Exercise brief:
Sort through the listing below and keep each line with the word "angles". Copy those.

Provided data:
==========
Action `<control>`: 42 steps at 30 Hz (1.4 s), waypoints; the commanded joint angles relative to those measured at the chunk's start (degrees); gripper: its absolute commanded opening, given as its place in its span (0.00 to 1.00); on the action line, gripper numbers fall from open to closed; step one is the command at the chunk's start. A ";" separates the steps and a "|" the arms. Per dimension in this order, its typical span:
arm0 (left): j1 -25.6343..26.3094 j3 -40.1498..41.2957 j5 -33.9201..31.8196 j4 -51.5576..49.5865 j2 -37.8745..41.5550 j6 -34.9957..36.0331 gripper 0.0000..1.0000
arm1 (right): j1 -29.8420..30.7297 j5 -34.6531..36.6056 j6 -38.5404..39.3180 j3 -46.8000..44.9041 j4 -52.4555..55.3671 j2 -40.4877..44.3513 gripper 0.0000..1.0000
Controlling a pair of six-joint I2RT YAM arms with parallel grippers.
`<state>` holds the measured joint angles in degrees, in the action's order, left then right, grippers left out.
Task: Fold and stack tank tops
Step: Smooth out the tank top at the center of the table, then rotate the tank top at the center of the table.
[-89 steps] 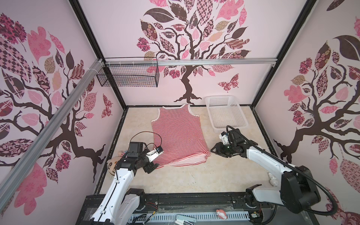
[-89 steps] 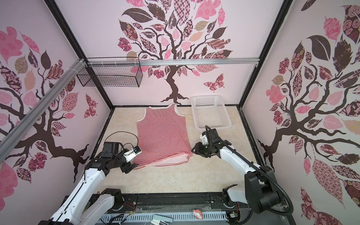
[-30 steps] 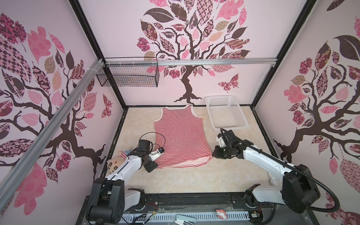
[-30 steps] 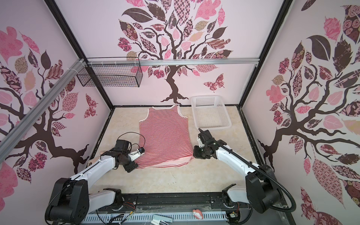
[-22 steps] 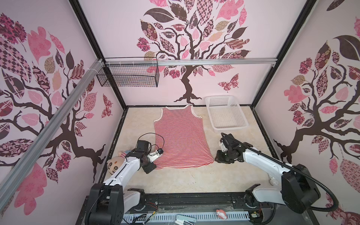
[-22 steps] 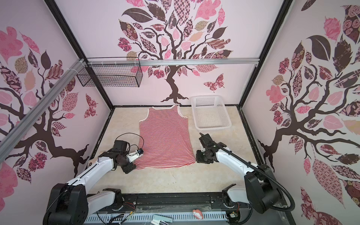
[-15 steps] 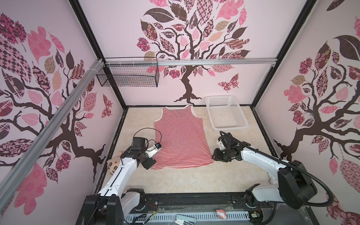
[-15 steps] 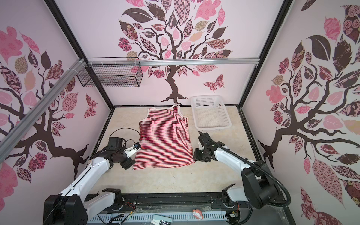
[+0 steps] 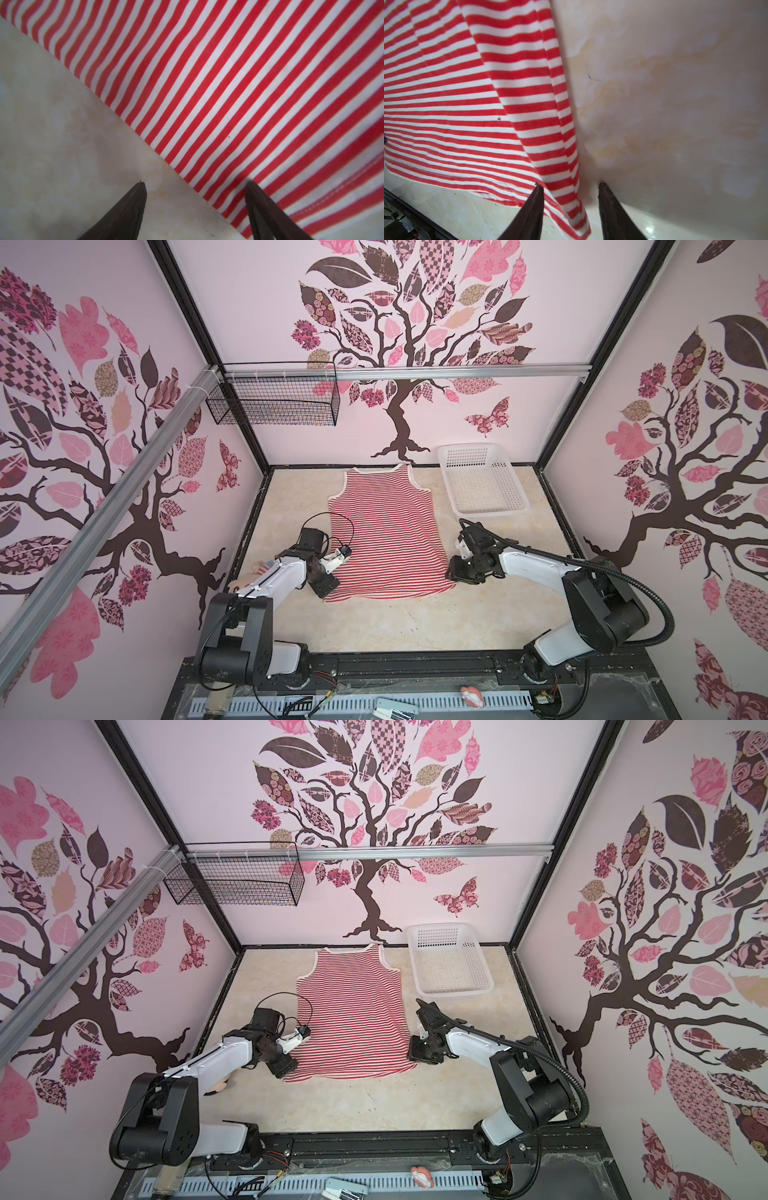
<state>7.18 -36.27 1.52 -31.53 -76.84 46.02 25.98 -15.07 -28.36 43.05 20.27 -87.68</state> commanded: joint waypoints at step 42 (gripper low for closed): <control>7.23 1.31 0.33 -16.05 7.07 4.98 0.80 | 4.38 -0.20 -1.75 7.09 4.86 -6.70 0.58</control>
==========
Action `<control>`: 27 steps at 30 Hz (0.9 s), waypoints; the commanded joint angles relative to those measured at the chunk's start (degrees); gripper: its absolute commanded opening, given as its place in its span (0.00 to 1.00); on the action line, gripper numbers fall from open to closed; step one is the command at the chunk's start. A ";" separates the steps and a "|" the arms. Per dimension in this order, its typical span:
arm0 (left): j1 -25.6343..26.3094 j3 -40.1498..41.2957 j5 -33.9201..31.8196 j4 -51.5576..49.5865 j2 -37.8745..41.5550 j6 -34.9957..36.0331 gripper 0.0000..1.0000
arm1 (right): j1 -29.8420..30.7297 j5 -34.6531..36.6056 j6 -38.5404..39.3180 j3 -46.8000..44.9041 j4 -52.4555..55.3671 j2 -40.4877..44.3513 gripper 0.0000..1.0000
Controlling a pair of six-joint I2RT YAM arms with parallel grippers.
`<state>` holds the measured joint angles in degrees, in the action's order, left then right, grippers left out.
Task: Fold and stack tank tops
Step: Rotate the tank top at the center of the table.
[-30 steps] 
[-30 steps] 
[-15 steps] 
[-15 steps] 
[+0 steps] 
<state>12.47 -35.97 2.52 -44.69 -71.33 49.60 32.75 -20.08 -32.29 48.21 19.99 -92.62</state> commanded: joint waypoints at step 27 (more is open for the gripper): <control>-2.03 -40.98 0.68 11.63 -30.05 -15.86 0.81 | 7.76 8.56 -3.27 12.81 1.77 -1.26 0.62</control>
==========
Solution for this problem:
Action `<control>`: 42 steps at 30 Hz (1.4 s), waypoints; the commanded joint angles relative to those measured at the chunk's start (degrees); gripper: its absolute commanded opening, given as its place in its span (0.00 to 1.00); on the action line, gripper numbers fall from open to closed; step one is the command at the chunk's start. A ";" separates the steps and a "|" the arms. Per dimension in this order, its typical span:
`<state>` holds the measured joint angles in degrees, in the action's order, left then right, grippers left out.
Action `<control>`: 27 steps at 30 Hz (0.9 s), waypoints; the commanded joint angles relative to those measured at the chunk's start (degrees); gripper: its absolute commanded opening, given as its place in its span (0.00 to 1.00); on the action line, gripper numbers fall from open to closed; step one is the command at the chunk's start. A ";" separates the steps and a "|" the arms. Per dimension in this order, its typical span:
`<state>` holds the measured joint angles in degrees, in the action's order, left then right, grippers left out.

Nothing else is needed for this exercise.